A shrill sound of laughter and of amused voices—voices of men,
women, and children—resounded in the street while this wine
game lasted. There was little roughness in the sport, and much
playfulness. There was a special companionship in it, and
observable inclination on the part of every one to join some other
one, which led, especially among the luckier or lighter-hearted, to
frolicsome embraces, drinking of healths, shaking of hands, and
even joining of hands and dancing, a dozen together. When the
wine was gone, and the places where it had been most abundant
were raked into a gridiron-pattern by fingers, these
demonstrations ceased, as suddenly as they had broken out.
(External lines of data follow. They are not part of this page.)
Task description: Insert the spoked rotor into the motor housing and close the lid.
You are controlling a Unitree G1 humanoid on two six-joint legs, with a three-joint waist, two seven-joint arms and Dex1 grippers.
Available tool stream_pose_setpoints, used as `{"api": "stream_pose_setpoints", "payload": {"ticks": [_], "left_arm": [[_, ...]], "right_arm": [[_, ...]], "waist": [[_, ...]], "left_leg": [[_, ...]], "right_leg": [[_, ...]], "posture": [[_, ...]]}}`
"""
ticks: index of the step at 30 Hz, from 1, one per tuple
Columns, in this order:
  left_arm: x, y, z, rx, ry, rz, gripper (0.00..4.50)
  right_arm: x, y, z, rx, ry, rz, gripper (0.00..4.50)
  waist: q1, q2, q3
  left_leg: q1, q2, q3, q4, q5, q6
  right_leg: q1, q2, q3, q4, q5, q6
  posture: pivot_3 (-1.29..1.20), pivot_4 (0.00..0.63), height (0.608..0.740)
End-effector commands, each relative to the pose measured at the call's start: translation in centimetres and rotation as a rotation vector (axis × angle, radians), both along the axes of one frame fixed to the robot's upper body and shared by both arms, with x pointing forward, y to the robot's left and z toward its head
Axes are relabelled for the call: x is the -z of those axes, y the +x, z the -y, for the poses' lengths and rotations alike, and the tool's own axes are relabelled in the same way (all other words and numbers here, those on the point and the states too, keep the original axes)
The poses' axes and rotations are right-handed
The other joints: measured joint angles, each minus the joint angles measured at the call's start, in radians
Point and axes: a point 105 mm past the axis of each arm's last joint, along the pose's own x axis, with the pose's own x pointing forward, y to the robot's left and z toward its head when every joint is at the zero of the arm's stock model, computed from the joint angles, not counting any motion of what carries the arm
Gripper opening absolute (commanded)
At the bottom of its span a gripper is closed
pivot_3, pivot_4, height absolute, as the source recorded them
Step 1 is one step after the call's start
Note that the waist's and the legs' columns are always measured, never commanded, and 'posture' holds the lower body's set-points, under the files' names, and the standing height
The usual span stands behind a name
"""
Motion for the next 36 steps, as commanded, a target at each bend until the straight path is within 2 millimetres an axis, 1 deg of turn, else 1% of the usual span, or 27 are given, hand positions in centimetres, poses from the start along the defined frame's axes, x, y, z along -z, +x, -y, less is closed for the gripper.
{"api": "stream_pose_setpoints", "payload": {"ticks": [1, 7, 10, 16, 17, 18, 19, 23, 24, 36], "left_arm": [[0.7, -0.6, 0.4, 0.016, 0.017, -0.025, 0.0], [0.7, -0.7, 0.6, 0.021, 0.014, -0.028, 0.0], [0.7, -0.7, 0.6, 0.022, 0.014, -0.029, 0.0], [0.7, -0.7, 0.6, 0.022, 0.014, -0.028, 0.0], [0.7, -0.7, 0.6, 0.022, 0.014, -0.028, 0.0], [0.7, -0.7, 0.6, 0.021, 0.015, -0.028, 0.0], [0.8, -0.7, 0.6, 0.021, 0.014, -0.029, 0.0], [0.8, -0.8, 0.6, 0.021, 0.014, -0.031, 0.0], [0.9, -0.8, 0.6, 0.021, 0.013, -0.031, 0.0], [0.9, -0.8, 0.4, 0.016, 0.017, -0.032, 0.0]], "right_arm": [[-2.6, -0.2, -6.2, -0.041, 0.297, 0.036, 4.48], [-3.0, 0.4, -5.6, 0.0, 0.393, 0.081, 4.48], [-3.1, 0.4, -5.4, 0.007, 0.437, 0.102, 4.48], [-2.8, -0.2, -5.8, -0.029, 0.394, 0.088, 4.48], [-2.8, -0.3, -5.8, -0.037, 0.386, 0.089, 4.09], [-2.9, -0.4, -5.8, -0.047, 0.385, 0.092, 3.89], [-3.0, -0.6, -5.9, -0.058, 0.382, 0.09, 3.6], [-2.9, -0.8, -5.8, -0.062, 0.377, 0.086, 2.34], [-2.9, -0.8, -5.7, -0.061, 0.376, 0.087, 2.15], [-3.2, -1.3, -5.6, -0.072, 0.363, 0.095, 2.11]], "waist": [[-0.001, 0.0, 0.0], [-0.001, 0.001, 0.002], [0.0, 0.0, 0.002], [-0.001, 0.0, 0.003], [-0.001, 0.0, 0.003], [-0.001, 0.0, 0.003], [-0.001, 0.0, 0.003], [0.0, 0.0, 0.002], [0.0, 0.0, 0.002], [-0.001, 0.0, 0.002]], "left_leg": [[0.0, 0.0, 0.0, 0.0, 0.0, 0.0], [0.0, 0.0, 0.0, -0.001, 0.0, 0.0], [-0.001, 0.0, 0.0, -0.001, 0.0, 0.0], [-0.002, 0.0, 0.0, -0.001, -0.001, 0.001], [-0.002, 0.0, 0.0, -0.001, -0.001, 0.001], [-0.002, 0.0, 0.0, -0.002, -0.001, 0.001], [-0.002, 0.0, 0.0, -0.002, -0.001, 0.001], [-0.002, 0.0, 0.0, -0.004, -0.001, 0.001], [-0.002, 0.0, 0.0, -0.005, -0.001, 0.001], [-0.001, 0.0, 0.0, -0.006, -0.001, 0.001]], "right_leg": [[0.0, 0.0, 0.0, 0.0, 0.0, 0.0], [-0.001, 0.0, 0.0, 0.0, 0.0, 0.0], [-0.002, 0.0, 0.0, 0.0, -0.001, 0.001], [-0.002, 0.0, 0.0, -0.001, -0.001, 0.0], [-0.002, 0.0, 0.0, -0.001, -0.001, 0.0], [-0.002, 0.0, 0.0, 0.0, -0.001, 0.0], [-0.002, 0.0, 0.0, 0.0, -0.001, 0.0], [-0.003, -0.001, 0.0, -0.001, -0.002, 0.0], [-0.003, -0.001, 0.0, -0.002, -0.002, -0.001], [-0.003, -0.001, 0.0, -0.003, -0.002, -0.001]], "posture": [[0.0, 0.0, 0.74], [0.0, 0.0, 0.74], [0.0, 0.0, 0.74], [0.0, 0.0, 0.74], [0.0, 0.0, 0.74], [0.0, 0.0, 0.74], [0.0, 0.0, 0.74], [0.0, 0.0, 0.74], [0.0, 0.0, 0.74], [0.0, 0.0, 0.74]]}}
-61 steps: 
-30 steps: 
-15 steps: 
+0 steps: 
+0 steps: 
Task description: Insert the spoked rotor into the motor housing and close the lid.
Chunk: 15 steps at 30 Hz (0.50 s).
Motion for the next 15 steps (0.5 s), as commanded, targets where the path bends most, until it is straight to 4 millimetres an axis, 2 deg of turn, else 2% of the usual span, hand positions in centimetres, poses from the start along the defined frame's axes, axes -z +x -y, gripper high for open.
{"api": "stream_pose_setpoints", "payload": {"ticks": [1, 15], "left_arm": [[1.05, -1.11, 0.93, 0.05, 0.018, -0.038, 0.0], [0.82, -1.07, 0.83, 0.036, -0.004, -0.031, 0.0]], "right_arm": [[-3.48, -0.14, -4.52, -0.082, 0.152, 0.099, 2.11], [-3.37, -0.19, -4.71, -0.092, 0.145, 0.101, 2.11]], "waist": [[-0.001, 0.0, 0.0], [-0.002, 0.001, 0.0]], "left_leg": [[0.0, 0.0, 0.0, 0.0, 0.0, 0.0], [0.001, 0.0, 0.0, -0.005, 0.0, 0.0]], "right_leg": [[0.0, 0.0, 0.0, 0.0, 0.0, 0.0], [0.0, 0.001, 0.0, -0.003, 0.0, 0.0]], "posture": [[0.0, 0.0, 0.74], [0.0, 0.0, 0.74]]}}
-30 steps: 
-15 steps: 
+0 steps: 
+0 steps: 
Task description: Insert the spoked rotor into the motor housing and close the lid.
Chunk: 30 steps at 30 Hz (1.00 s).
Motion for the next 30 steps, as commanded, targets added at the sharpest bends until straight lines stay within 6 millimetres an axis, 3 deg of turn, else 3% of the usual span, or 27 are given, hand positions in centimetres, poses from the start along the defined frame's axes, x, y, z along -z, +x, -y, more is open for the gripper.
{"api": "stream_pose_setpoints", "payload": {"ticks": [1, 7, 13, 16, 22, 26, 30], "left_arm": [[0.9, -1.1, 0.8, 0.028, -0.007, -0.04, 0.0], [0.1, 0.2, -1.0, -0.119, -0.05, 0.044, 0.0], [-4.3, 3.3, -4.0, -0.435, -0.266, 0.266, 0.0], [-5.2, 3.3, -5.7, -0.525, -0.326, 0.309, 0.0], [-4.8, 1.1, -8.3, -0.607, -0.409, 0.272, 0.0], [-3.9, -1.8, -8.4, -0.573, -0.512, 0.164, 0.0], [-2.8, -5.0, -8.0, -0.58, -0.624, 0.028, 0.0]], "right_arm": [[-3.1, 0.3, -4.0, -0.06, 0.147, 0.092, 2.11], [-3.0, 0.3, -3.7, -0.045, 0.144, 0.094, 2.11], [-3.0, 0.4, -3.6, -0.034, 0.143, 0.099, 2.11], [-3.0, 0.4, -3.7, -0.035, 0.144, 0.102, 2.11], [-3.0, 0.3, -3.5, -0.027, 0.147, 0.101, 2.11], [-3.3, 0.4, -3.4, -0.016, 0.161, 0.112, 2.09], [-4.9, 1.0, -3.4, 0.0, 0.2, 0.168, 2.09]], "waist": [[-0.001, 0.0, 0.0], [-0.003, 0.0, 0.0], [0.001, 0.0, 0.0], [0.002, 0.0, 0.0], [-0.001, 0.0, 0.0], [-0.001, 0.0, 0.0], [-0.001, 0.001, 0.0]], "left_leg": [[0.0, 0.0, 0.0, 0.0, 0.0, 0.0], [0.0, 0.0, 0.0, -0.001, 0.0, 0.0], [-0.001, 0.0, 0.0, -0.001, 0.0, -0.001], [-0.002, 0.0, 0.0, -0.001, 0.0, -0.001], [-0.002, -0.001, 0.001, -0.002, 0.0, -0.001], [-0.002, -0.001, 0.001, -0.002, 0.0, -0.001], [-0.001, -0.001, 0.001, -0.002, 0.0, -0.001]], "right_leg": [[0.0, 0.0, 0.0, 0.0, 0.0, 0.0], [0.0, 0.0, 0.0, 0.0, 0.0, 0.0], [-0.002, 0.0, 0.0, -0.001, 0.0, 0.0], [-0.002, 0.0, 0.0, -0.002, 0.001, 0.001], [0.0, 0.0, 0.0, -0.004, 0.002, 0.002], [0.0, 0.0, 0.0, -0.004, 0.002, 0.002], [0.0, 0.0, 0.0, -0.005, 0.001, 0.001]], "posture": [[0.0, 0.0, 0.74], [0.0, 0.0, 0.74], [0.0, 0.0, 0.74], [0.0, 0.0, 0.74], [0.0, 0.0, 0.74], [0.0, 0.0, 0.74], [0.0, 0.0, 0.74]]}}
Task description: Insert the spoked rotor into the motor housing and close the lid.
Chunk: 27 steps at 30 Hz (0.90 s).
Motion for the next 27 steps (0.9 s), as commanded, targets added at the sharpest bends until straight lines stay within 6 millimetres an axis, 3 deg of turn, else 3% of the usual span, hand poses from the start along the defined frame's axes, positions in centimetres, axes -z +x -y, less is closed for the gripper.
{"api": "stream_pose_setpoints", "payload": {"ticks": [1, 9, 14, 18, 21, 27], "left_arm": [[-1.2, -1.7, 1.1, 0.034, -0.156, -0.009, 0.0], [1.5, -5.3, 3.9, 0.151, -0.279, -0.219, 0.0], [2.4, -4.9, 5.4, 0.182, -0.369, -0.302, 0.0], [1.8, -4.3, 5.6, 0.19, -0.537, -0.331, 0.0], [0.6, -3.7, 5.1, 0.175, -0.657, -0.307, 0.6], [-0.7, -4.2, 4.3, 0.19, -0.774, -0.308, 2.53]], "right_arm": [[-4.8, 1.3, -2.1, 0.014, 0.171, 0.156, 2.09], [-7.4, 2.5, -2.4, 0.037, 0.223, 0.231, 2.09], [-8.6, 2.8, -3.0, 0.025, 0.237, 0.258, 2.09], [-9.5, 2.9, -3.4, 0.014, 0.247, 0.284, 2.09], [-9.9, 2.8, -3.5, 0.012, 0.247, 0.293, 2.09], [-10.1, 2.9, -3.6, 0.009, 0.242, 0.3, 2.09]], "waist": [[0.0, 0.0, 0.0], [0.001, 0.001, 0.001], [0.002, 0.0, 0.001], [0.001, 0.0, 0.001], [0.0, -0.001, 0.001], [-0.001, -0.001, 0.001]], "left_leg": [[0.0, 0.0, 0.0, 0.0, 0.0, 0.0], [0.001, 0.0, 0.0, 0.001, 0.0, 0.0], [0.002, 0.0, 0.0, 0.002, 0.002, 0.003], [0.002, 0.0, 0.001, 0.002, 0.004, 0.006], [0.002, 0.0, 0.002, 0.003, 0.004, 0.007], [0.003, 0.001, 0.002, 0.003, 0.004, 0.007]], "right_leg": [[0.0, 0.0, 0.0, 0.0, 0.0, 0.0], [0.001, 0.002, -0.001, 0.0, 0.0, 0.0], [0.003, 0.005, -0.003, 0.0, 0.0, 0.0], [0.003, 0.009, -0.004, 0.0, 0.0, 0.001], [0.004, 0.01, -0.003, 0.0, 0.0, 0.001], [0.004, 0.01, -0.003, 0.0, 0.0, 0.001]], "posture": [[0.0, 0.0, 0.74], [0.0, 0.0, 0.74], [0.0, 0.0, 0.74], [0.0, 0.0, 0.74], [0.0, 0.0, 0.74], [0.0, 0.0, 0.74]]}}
The
man who had left his saw sticking in the firewood he was cutting,
set it in motion again; the woman who had left on a door-step the
little pot of hot ashes, at which she had been trying to soften the
pain in her own starved fingers and toes, or in those of her child,
returned to it; men with bare arms, matted locks, and cadaverous
faces, who had emerged into the winter light from cellars, moved
away, to descend again; and a gloom gathered on the scene that
appeared more natural to it than sunshine.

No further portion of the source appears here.